Bot Traffic From Access Logs: How to Separate Crawlers, Scrapers, and Real Users

Security · May 31, 2026 · 5 min read

Your access logs are full of non-human traffic. Learn to classify it into search crawlers, security scanners, content scrapers, and real visitors.

Technical cover image for Bot Traffic From Access Logs: How to Separate Crawlers, Scrapers, and Real Users

Your Access Log Is 80% Bots. Which Ones Matter?

A raw access log is a firehose of machine-generated traffic. Search crawlers, vulnerability scanners, uptime monitors, SEO tools, content scrapers, and API clients all blend together. Separating them from real user traffic is the first step in any log analysis.

Start with OpsCheck User Agent Parser to categorize User-Agent strings. Cross-reference IPs with OpsCheck IP Geolocation to see which are from cloud/datacenter ranges versus residential ISPs.

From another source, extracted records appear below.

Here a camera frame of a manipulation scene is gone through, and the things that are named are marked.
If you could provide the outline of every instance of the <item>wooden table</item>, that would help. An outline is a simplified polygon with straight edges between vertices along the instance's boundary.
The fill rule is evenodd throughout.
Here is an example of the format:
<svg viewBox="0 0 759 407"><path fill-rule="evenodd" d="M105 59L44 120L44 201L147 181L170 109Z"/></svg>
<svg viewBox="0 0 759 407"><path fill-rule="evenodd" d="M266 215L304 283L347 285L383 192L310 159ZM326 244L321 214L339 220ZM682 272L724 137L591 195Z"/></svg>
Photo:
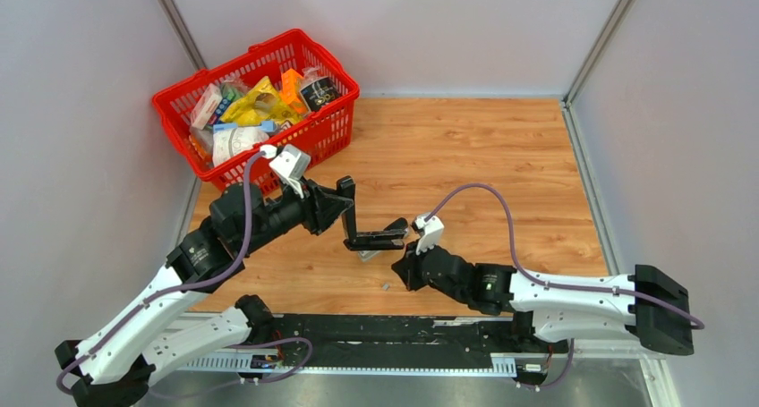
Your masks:
<svg viewBox="0 0 759 407"><path fill-rule="evenodd" d="M353 176L360 231L382 229L400 216L411 221L455 187L486 182L511 207L523 265L607 274L555 99L360 99L351 145L306 175L329 186ZM218 194L202 186L192 229ZM487 191L462 192L439 216L446 226L441 246L451 253L511 264L506 218ZM363 263L343 238L339 222L318 237L296 228L251 255L242 273L194 309L221 311L255 293L273 312L479 315L429 287L408 292L390 269L402 251Z"/></svg>

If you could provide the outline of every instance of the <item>gray floor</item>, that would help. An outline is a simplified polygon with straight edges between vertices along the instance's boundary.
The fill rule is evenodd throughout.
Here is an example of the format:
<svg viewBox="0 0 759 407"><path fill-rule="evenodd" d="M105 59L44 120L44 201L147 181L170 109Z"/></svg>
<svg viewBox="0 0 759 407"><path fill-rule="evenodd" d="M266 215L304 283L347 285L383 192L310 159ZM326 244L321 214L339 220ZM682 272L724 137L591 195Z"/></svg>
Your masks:
<svg viewBox="0 0 759 407"><path fill-rule="evenodd" d="M556 359L549 380L564 366ZM235 379L234 374L176 372L156 386L163 394L189 394ZM577 360L558 387L540 393L517 389L511 379L487 377L367 377L299 375L270 385L231 386L189 400L146 395L141 407L182 406L610 406L651 403L637 360Z"/></svg>

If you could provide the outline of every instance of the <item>gray wall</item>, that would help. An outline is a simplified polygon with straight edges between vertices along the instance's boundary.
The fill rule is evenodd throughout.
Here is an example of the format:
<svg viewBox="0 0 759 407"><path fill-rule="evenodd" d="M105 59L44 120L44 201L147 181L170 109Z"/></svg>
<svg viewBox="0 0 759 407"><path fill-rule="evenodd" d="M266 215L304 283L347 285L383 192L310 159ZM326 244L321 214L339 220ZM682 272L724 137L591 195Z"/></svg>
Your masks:
<svg viewBox="0 0 759 407"><path fill-rule="evenodd" d="M576 105L623 267L676 277L706 323L669 361L685 406L759 394L757 18L756 0L637 0Z"/></svg>
<svg viewBox="0 0 759 407"><path fill-rule="evenodd" d="M558 95L617 0L175 0L210 66L284 30L369 95Z"/></svg>
<svg viewBox="0 0 759 407"><path fill-rule="evenodd" d="M0 403L73 405L53 349L177 235L192 172L149 100L192 67L155 0L0 0L0 18Z"/></svg>

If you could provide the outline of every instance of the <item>wood grain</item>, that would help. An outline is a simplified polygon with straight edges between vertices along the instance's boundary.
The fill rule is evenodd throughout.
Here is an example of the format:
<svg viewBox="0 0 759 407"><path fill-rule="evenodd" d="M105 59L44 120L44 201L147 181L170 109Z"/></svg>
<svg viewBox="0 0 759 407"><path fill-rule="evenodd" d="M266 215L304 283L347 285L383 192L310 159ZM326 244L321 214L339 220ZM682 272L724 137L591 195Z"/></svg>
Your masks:
<svg viewBox="0 0 759 407"><path fill-rule="evenodd" d="M512 209L522 264L606 275L557 100L360 99L351 145L307 177L334 185L348 174L357 184L360 231L381 229L399 216L411 220L455 187L486 182ZM192 228L218 194L203 185ZM511 264L506 218L487 191L462 192L439 215L446 226L443 247L470 262ZM242 273L195 310L221 311L256 293L274 312L478 315L431 288L407 292L390 269L401 251L362 263L342 240L339 226L319 237L294 229L253 254Z"/></svg>

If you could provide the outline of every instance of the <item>red plastic basket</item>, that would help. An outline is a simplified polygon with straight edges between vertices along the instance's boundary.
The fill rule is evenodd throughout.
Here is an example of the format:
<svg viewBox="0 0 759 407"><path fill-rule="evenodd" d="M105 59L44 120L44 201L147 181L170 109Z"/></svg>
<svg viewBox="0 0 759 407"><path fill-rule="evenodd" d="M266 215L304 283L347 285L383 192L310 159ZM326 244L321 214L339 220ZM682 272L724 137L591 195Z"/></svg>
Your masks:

Extracting and Classifying Bot Traffic

# Get top User-Agents from nginx access log
awk -F'"' '{print $6}' /var/log/nginx/access.log | sort | uniq -c | sort -rn | head -20

# Filter out known good crawlers (Googlebot, Bingbot)
grep -v -iE "googlebot|bingbot|slurp|duckduckbot" /var/log/nginx/access.log | wc -l

# Identify datacenter IPs — these are almost never real users
# Use OpsCheck IP Geolocation to classify

Traffic Categories

# Category 1: Search crawlers — low rate, identifiable, beneficial
# Googlebot, Bingbot, YandexBot, Baiduspider, DuckDuckBot
# Verify via reverse DNS: *.googlebot.com, *.search.msn.com

# Category 2: Vulnerability scanners — high noise, potentially dangerous
# Requesting /wp-admin, /.env, /config.php, /adminer.php
grep -E "wp-admin|\.env|config\.php|adminer" /var/log/nginx/access.log | awk '{print $1}' | sort | uniq -c | sort -rn

# Category 3: Content scrapers — sequential requests, no assets
# Check if an IP requests pages but never CSS/JS/images
# Compare page requests to asset requests per IP

Real-World Scenario

A hosting provider noticed their support portal was slow. Access log analysis showed 60% of traffic came from 3 IP ranges all using similar User-Agent strings with "HeadlessChrome". These were price-scraping bots from competing hosting companies, hitting the pricing page every 30 seconds. The fix was rate-limiting those specific pages to 10 requests/minute per IP, which dropped server load by 40% without affecting real users. The OpsCheck Blacklist Checker showed none of the IPs were on public blacklists — this was commercial scraping, not malware.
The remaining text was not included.